> _TASK DESCRIPTION_
Return, exactly and in full, the lines of the records below starting at the one with "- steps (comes" and ending at the one with "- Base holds", and no other lines.

↓

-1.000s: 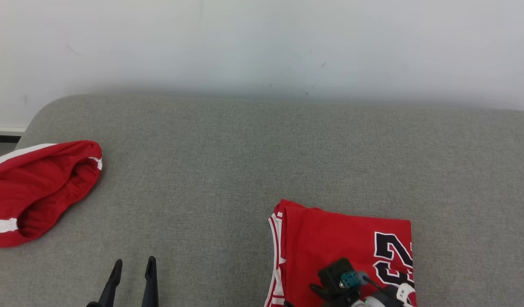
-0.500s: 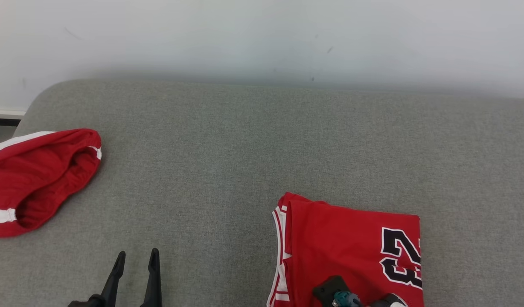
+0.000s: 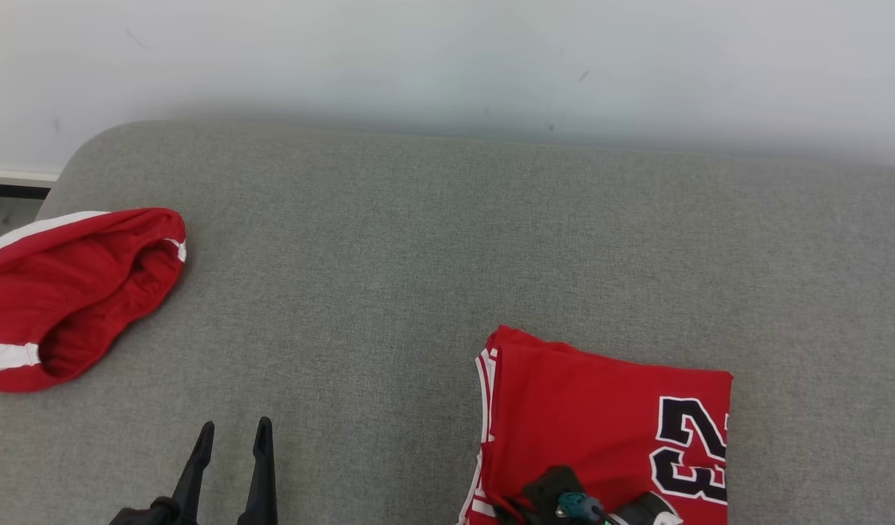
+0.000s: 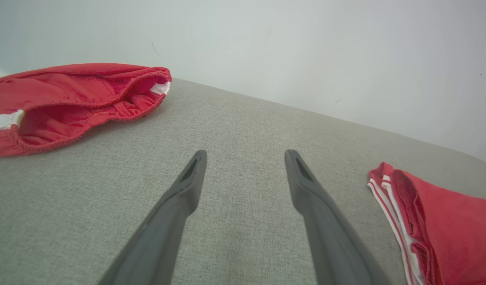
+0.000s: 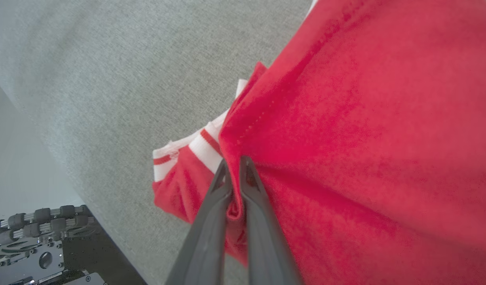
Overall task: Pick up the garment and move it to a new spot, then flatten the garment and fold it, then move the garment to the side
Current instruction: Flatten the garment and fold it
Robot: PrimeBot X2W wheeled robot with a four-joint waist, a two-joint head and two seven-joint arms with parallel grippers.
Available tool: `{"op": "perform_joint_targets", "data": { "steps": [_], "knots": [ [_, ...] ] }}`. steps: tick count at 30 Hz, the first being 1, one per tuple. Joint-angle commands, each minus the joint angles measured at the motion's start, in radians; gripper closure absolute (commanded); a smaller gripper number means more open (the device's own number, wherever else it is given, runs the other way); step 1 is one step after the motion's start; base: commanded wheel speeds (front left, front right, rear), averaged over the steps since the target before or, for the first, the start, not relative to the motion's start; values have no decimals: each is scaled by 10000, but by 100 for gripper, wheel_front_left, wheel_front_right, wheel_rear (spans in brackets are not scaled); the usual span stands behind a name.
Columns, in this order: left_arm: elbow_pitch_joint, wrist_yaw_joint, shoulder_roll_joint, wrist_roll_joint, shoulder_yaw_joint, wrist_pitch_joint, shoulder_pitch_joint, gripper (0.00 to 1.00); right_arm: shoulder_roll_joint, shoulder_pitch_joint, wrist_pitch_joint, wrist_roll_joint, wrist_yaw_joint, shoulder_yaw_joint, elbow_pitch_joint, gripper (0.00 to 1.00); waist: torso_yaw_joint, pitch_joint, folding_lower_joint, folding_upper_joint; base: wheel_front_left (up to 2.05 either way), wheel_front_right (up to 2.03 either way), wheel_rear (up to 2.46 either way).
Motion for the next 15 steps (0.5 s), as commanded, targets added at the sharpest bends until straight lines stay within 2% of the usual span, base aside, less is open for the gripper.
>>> {"op": "perform_joint_targets", "data": {
  "steps": [1,7,8,9,10,15],
  "knots": [
    [-20,-13,-25,-12,17,-33,112,0,38,-133,-137,273,1,227,184,100,-18,-28,0,0,0,0,0],
    [-71,-14,-22,8,27,-33,217,0,31,-270,10,723,1,648,-85,100,-106,-131,0,0,0,0,0],
    [-79,-14,-22,10,27,-33,204,0,33,-244,50,751,1,668,-141,68,-114,-141,0,0,0,0,0],
    [-95,-12,-24,12,23,-33,194,0,33,-204,93,767,1,613,-179,16,-121,-146,0,0,0,0,0],
    [-102,-14,-26,15,20,-33,210,0,30,-155,113,776,1,548,-228,0,-126,-152,0,0,0,0,0],
    [-102,-12,-33,52,72,-33,269,0,29,109,379,1121,1,177,-895,0,-174,-202,0,0,0,0,0]
  ]
}}
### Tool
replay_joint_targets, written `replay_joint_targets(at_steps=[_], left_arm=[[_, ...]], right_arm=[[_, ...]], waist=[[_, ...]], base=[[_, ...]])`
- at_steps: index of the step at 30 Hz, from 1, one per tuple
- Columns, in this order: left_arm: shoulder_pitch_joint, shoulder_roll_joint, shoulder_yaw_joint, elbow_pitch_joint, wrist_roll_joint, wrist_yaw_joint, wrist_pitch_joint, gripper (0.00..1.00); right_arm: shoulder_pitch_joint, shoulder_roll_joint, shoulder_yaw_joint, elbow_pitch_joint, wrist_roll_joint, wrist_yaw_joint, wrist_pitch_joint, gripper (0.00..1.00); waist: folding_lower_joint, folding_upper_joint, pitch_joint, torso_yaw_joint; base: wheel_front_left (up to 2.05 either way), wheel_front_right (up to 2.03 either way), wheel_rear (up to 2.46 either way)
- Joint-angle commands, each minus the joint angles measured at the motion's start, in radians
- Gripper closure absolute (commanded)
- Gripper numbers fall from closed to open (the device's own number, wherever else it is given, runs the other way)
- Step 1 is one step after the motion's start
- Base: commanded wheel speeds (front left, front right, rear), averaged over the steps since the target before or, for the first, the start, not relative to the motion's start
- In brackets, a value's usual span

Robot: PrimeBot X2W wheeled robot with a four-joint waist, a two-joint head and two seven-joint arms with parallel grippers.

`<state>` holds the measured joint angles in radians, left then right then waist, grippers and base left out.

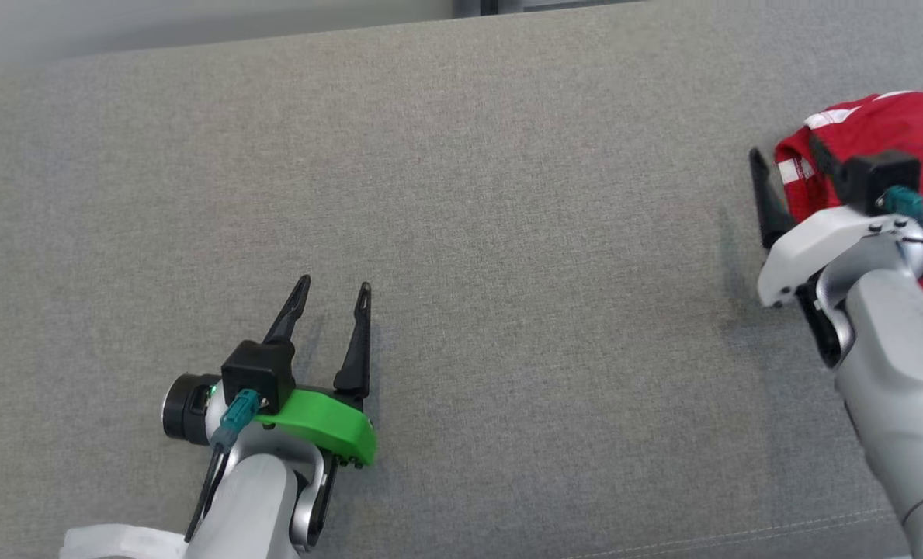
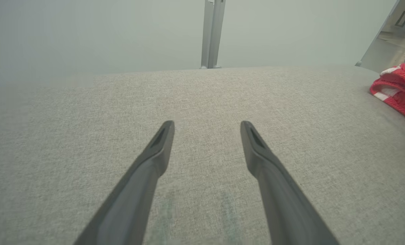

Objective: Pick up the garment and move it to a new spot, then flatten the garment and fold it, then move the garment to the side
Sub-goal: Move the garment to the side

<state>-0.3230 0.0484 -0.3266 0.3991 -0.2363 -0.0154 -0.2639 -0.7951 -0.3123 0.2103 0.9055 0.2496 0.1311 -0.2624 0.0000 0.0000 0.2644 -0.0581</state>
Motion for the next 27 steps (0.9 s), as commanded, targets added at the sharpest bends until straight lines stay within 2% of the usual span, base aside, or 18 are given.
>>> replay_joint_targets(at_steps=[1,13,21,27], left_arm=[[0.024,0.005,0.016,0.006,0.004,0.005,0.0,0.0],[0.13,0.004,0.16,0.042,0.02,0.01,0.0,0.0],[0.216,0.004,0.279,0.049,0.046,0.0,0.0,0.0],[0.255,0.004,0.326,0.05,0.054,-0.006,0.0,0.0]], right_arm=[[0.047,0.025,-0.008,-0.024,-0.007,-0.001,-0.002,0.0],[0.313,0.194,-0.08,-0.199,-0.037,-0.001,-0.002,0.0],[0.455,0.247,-0.147,-0.303,-0.061,-0.001,-0.002,0.0],[0.513,0.256,-0.164,-0.332,-0.082,-0.001,-0.002,0.0]], waist=[[0.0,0.0,-0.046,0.024],[0.0,0.0,-0.145,0.08],[0.0,0.0,-0.212,0.078],[0.0,0.0,-0.245,0.07]], base=[[0.0,0.0,0.0],[0.0,0.0,0.0],[0.0,0.0,0.0],[0.0,0.0,0.0]])
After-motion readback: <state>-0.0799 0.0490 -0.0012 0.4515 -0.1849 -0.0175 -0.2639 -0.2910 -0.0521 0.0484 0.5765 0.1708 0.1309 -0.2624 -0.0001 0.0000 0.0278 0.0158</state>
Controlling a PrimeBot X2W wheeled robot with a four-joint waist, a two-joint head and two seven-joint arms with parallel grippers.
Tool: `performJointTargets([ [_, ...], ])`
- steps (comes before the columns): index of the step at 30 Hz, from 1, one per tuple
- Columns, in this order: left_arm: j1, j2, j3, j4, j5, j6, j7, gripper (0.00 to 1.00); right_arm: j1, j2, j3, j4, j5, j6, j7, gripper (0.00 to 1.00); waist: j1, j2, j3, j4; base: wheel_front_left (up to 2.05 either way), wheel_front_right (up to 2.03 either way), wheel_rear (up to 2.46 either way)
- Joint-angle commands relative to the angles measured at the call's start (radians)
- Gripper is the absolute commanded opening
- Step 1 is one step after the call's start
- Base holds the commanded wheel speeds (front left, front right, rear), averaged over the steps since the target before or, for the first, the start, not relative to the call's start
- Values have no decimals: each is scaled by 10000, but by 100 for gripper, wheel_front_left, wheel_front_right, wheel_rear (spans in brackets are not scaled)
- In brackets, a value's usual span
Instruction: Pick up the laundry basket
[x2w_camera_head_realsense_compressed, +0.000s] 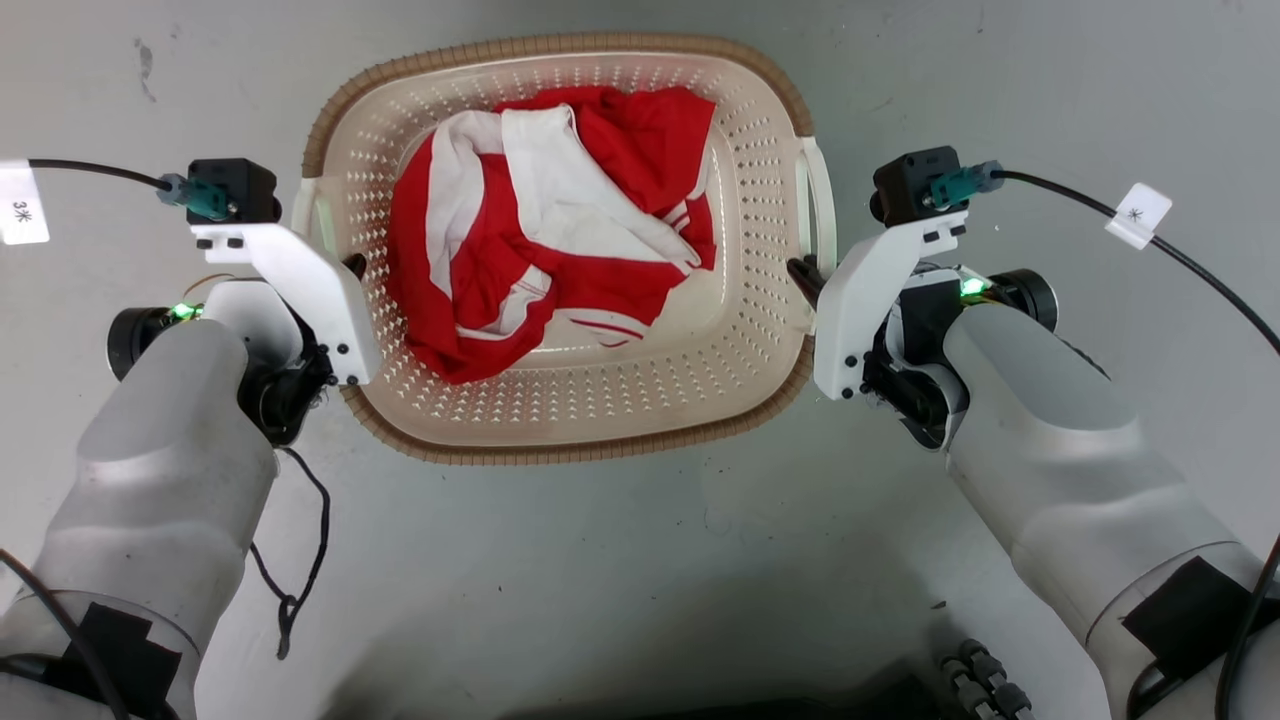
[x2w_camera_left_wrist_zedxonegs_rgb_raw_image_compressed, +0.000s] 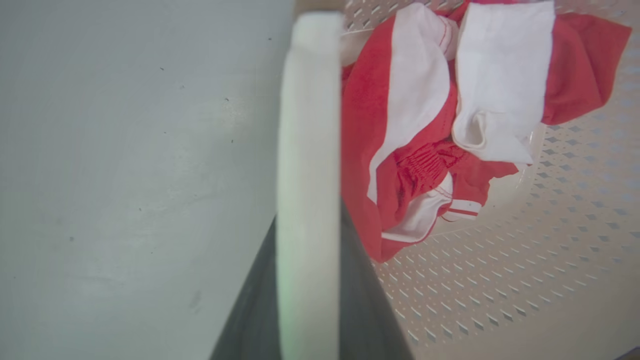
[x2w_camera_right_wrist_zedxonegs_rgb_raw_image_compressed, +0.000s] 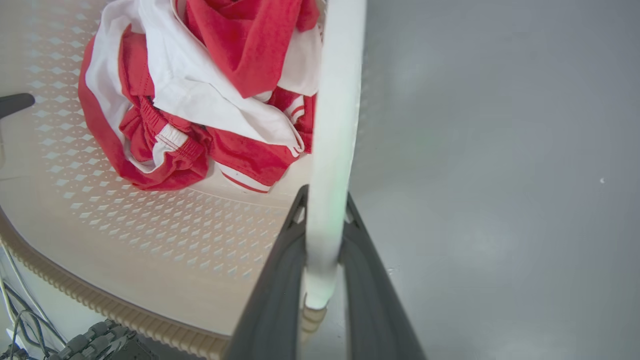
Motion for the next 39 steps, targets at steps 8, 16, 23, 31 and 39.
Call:
performJointTargets([
  [8, 60, -624, -568, -128, -690, -93, 284, 0, 162, 277, 645, 160, 677, 81, 710, 0, -1, 0, -675, 65, 0, 0, 0],
  [16, 281, -972, -1100, 8, -1425, -102, 1015, 0, 221, 302, 950, 712, 1117, 85, 1684, 0, -1, 0, -1842, 186, 0, 0, 0],
  [23, 607, -1248, -1404, 196, -2137, -127, 1766, 0, 403, 307, 1020, 1089, 1476, 85, 2577, 0, -1, 0, -3108, 279, 0, 0, 0],
  [31, 993, -1489, -1621, 443, -2810, -141, 2516, 0, 692, 323, 972, 1332, 1922, 85, 3696, 0, -1, 0, -4611, 368, 0, 0, 0],
  [39, 1247, -1559, -1777, 652, -3292, -141, 3118, 0, 909, 324, 900, 1514, 2254, 85, 4632, 0, -1, 0, -5988, 496, 0, 0, 0],
])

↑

> _RESPONSE BELOW_
- steps (comes before the columns): index of the step at 30 Hz, from 1, one per tuple
- Columns, in this order: left_arm: j1, j2, j3, j4, j5, j6, j7, gripper (0.00 to 1.00); right_arm: j1, j2, j3, j4, j5, j6, j7, gripper (0.00 to 1.00); waist: j1, j2, j3, j4; base: wheel_front_left (up to 2.05 either way), wheel_front_right (up to 2.03 either way), wheel_rear (up to 2.46 either way)
- Joint-angle commands relative to the angles measured at the call's start (radians)
- Gripper is the absolute commanded opening
- Step 1 is one step after the call's start
- Base holds the commanded wheel speeds (front left, front right, rear), averaged over the steps since the target before or, for the first, the start, not relative to the call's start

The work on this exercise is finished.